═══ Available data

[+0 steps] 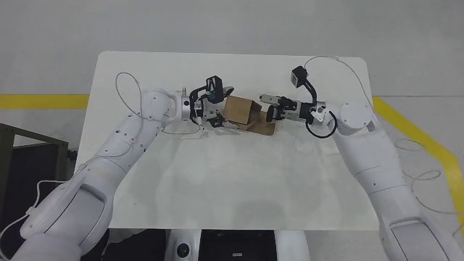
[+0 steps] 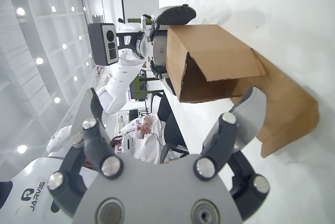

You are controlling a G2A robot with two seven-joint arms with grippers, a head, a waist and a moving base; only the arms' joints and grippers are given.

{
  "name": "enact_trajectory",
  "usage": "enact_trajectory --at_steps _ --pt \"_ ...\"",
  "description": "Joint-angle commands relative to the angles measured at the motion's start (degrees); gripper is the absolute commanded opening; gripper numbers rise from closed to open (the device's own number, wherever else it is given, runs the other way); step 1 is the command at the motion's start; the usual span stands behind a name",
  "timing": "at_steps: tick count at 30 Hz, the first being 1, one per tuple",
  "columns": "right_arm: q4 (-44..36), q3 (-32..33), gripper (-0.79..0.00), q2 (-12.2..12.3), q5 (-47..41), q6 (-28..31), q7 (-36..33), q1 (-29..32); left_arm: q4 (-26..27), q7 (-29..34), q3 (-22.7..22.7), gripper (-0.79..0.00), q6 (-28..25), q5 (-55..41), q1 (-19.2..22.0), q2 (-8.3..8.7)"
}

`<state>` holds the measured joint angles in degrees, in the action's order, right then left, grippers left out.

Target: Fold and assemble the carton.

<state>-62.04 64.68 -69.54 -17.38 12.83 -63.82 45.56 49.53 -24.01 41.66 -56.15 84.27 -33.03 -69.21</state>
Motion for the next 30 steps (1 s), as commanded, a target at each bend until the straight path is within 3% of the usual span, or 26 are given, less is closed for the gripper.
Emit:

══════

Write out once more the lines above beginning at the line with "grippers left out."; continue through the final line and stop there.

Solution to this problem
`<state>` holds the measured joint angles in degrees, in the action's order, right then left, grippers left out.

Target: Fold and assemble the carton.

<state>-62.04 64.68 -69.54 -17.38 12.83 -63.82 45.56 49.53 -24.01 41.66 -56.15 84.27 -33.03 -69.21</state>
Motion for the next 30 steps (1 s), as commanded, a target at each bend until the straight path is within 3% of the usual span, or 26 are given, less is closed for the gripper.
Emit:

No further work remains on the exercise.